[Items from a data source]
<<<<
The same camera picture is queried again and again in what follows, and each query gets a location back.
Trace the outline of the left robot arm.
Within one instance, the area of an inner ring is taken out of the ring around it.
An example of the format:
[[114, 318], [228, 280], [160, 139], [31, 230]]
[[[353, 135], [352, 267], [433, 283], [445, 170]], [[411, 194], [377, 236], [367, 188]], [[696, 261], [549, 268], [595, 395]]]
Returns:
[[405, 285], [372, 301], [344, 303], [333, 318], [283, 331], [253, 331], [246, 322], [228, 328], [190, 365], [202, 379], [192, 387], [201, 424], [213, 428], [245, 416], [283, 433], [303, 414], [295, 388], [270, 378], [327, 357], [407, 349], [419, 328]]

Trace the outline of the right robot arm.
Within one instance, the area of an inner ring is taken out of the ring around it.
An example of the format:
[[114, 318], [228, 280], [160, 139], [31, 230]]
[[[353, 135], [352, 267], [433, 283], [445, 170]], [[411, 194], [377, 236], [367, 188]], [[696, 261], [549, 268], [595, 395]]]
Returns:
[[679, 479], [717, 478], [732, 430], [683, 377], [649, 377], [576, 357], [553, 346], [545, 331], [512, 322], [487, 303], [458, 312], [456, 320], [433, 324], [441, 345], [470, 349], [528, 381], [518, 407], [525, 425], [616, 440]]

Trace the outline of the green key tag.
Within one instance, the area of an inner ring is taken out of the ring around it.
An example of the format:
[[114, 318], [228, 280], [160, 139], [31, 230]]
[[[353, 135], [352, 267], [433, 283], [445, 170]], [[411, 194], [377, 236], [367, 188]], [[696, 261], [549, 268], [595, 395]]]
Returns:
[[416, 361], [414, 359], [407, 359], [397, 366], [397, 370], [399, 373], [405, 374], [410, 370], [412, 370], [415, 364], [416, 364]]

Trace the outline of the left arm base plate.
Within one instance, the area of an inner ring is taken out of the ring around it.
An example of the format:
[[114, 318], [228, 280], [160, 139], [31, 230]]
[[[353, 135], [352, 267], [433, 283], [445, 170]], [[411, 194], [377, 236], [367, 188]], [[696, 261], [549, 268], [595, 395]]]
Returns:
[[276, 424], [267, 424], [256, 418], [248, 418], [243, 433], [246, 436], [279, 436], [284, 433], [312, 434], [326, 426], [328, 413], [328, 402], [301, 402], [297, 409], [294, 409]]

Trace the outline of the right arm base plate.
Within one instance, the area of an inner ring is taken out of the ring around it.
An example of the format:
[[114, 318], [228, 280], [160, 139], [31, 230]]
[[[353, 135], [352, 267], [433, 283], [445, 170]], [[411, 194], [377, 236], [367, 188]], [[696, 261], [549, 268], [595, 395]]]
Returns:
>>>>
▶ _What the exercise asks_:
The answer must be every line from the records above that contains the word "robot", copied out.

▶ _Solution to the exercise_:
Trace the outline of the left robot arm.
Trace the outline of the right robot arm.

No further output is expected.